_Exercise objective:_ After locating "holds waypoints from" in the listing below, copy that line and each one after it exactly, ending with the line that has "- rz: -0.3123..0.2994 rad".

_Data shown:_
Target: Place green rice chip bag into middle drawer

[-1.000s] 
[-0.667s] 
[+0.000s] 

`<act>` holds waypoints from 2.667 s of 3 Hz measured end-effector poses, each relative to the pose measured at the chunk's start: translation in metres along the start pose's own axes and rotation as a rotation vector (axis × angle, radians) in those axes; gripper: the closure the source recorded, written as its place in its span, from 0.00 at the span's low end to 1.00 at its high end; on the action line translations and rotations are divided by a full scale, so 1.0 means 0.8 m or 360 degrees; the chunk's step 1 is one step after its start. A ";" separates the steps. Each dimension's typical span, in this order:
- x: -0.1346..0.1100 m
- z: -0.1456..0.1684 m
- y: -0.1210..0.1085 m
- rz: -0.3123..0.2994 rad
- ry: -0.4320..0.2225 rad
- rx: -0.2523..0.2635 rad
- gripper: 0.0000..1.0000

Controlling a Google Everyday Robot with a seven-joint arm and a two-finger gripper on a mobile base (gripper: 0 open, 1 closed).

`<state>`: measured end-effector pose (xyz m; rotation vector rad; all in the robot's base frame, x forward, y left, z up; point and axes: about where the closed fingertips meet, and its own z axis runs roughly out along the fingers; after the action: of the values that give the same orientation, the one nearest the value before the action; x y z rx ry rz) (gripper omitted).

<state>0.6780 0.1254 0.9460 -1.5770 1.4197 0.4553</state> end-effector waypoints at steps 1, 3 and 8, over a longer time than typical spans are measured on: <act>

_Response below:_
`<act>` holds waypoints from 2.667 s of 3 Hz measured end-effector poses, each relative to the pose measured at the chunk's start: translation in metres along the start pose's own axes and rotation as a rotation vector (axis × angle, radians) in those axes; gripper: the closure the source recorded, written as its place in its span, from 0.00 at the span's low end to 1.00 at its high end; on the action line translations and rotations are divided by a full scale, so 1.0 means 0.8 m or 360 degrees; the chunk's step 1 is one step after its start. A ";" separates the steps. Each dimension's typical span, in this order:
- x: -0.1346..0.1100 m
- z: -0.1456..0.1684 m
- y: -0.1210..0.1085 m
- rz: -0.3123..0.2994 rad

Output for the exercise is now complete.